## [SOURCE MATERIAL]
▼

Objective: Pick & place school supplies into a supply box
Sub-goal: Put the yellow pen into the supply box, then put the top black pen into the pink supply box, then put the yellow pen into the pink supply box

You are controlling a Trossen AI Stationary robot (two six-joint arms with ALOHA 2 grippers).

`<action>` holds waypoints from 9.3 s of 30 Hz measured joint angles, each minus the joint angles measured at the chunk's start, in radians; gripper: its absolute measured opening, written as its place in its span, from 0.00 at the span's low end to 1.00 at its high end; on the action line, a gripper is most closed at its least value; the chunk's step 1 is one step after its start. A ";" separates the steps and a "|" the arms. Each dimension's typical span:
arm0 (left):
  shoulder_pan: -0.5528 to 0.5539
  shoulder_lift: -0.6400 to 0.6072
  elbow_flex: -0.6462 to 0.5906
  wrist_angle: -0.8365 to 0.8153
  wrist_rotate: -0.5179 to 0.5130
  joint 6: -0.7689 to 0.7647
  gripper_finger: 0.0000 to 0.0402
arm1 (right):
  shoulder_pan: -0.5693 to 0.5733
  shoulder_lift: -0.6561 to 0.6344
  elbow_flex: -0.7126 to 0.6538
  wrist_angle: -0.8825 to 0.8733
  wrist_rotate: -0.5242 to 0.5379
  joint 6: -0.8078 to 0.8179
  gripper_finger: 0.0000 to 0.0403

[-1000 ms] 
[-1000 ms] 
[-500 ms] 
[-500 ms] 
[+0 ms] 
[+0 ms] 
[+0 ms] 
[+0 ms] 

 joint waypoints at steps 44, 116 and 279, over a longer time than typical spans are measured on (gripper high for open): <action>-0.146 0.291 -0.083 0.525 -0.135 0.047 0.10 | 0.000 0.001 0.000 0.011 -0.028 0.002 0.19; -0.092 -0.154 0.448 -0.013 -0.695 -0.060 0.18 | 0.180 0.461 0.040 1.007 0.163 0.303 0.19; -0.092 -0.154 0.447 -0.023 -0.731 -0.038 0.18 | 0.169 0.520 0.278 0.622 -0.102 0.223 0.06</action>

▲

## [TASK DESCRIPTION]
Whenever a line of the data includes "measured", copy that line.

## [EXERCISE RESULT]
`<action>` holds waypoints from 9.3 s of 30 Hz measured joint angles, each minus the joint angles measured at the chunk's start, in radians; gripper: its absolute measured opening, written as its place in its span, from 0.00 at the span's low end to 1.00 at its high end; on the action line, a gripper is most closed at its least value; the chunk's step 1 is one step after its start. A ";" separates the steps and a "|" the arms. Each dimension's typical span:
 joint waypoints at steps 44, 116 and 279, over a longer time than typical spans are measured on (gripper high for open): <action>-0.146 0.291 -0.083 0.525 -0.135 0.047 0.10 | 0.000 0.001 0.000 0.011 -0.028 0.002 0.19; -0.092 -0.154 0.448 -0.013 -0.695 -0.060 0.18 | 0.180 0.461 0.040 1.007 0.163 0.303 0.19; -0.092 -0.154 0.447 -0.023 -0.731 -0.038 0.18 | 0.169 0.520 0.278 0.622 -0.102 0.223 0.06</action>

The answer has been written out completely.